In the 1990’s Phil’s gem provenance
was at a point high enough to satisfy just about anyone’s hope for
accomplishment as the American Gem Trade Association began their praises of his
cutting. He was given the highest honors
for many varieties of gems including topaz, tanzanite, citrine, rhodolite
garnet, zircon, matching stones and suites of gems and, later, reinvented his
magic in corundum (the generic name for ruby and sapphire) and has since
identified the sapphire as his “sweet spot” in the gem world.
At some point the constant
alone time in his cutting shop and the everyday mundane details of running a
business, like shipping, billing, collecting receivables, getting phone orders,
feeling pressured, made Phil ponder life as a retiree and he decided to give up
his round-the-world life of the gemological gumshoe. Over the years, occurring in the background
of Phil’s world was the mom-and-pop jeweler becoming something of an endangered
species and made a part of history by the statistical truth: Walmart is the number one seller of diamonds
in America, Costco is number two. His
retirement thoughts were, as most of his thinking, timely from the perspective
of the infrastructure that supported him and the thousands of people in the gem
industry being earthquake shaken by the internet. In short, during Phil’s eminent tenure as a
preeminent gem cutter, the slowly changing kaleidoscope of life, hurried along
by the advent of the internet, offered a view to Phil that was so different
than when he entered the trade, he had to think twice about continuing in it.
KEEPING IN TOUCH
I have always thought of Phil
as a special friend who understood things from a perspective I personally
identify with and appreciate. We have
kept in touch over the years, sometimes often and sometimes with pauses long
enough that changes have taken place.
Because I had a career in diamonds that paralleled Phil’s in color, one
which was about the mastery of the perfect cut, but in diamonds, we have always
had a lot to share.
Not able to love retirement, knowing himself well, Phil stepped back into gem sleuthing. Here he is in Madagascae again. |
Retirement was not appealing
in the end, at least not full retirement, for Phil. After thriving for years from the deep
business relationships that form the cellular structure of all the organs of
the gem business and the bonds formed in Sri Lanka particularly, Phil has
decided to keep the wheel turning, literally and figuratively, but this time is
not feeling the need he once did of doing everything himself.

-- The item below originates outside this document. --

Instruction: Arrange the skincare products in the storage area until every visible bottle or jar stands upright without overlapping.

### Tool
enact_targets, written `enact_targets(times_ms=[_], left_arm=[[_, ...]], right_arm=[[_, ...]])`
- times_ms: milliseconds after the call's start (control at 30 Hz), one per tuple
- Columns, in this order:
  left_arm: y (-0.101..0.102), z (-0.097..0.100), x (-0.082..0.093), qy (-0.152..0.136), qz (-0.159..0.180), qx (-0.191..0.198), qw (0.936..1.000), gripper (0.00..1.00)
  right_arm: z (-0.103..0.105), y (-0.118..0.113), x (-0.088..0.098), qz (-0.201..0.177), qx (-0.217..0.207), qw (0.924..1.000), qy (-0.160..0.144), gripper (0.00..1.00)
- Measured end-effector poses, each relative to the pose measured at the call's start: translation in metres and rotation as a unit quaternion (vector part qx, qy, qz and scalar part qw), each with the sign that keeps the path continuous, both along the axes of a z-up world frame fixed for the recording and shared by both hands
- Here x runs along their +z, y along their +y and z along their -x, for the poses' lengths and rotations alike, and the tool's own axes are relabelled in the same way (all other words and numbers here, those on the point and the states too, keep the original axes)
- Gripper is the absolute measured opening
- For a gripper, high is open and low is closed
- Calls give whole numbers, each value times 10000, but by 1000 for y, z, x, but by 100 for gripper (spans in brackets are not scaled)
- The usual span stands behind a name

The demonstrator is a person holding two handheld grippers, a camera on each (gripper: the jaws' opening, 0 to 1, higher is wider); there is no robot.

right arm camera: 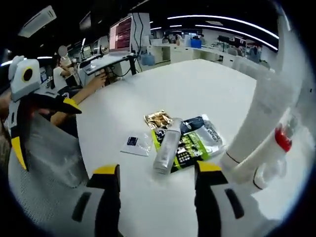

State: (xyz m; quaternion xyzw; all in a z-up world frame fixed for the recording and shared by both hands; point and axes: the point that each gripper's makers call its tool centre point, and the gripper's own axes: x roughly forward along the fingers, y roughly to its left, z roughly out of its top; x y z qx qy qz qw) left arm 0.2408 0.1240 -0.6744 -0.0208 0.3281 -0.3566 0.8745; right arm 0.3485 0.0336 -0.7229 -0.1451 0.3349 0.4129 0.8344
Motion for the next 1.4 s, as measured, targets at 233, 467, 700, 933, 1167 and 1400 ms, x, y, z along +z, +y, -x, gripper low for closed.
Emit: enact_targets(times_ms=[233, 467, 700, 933, 1167, 1400], left_arm=[[0, 1, -2, 52, -76, -28, 10000, 96], [2, 0, -3, 121, -45, 17, 9999, 95], [3, 0, -4, 156, -52, 70, 9998, 95], [5, -1, -5, 170, -60, 136, 9997, 94], [7, -3, -4, 167, -41, 230, 9996, 94], [6, -3, -4, 192, -28, 213, 9996, 94]], right_arm=[[-15, 18, -15, 287, 232, 9993, -5, 47], [-32, 29, -28, 578, 238, 9980, -52, 39], [-46, 31, -41, 797, 142, 9967, -10, 32], [-51, 28, -51, 948, 53, 9955, 23, 25], [-48, 28, -55, 924, 140, 9956, 58, 21], [-39, 33, -48, 121, -238, 9978, 604, 20]])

The production capacity of a
one-man-show artist is finite. Every
lover of gemstones would gladly have a Youngman cut were they made aware of it,
but only in dreams could there be a way for one individual to satisfy an
endless market. The production will
continue to be small and manageable. He
will still travel to Asia and Africa to find the raw material of his craft,
knowing he will not be able to supply more than a handful of very fine jewelers
who resonate with what Phil does, who want to create a symbiosis between Phil’s
gems and their own artwork in precious and strategic metals.